_WORK TASK_.
In the entries below, find the line with "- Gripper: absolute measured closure" and the line with "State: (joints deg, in". Return those two lines and all lines between them, exactly.

[Dataset records]
● ● ● ● ●

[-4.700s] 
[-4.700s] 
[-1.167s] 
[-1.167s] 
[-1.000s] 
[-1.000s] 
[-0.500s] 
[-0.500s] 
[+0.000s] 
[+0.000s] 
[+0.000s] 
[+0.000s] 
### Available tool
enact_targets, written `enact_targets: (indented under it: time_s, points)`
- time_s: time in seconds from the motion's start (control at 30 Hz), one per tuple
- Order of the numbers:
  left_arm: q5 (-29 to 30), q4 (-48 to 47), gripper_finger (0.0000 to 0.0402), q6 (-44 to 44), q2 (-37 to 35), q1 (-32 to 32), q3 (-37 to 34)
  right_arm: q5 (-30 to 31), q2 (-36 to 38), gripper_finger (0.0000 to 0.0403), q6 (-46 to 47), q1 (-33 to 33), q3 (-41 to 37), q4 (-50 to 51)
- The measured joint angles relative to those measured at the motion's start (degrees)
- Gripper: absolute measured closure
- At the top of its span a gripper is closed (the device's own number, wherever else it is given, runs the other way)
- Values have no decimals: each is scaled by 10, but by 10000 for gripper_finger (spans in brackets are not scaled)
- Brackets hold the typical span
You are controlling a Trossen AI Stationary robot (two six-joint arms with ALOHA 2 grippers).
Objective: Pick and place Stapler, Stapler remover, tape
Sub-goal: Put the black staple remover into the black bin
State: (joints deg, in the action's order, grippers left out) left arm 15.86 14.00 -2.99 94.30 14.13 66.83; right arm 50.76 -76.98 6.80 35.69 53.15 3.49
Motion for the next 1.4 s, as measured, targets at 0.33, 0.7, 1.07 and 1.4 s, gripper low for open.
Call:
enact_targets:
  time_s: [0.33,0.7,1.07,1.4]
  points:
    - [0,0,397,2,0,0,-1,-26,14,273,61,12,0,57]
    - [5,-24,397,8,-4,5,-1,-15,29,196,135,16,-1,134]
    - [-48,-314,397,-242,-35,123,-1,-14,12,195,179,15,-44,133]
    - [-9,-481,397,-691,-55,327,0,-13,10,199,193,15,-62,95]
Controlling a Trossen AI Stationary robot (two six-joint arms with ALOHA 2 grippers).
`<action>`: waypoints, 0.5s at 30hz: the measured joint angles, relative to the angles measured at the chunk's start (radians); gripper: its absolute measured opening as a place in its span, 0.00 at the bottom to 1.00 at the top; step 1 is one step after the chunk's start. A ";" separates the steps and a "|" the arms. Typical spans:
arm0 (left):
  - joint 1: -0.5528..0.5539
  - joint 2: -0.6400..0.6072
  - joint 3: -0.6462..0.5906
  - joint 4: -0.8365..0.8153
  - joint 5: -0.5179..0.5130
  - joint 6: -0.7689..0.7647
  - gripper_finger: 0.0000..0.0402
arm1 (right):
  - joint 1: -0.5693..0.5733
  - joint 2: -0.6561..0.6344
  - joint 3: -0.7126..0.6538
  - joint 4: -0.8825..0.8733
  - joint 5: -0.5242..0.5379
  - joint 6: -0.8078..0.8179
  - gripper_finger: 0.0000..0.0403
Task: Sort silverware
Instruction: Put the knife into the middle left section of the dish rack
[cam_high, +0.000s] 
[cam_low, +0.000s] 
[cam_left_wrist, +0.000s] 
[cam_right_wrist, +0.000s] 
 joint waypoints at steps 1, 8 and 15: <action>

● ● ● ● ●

_ANSWER TO THIS PROBLEM_.
- Gripper: absolute measured closure
- At the top of its span a gripper is closed (the device's own number, wherever else it is given, runs the other way)
- Values have no decimals: each is scaled by 10, but by 10000 for gripper_finger (spans in brackets are not scaled)
- Brackets hold the typical span
You are controlling a Trossen AI Stationary robot (two six-joint arms with ALOHA 2 grippers).
Objective: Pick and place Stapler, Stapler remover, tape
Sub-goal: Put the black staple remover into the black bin
State: (joints deg, in the action's order, grippers left out) left arm 15.86 14.00 -2.99 94.30 14.13 66.83; right arm 50.76 -76.98 6.80 35.69 53.15 3.49

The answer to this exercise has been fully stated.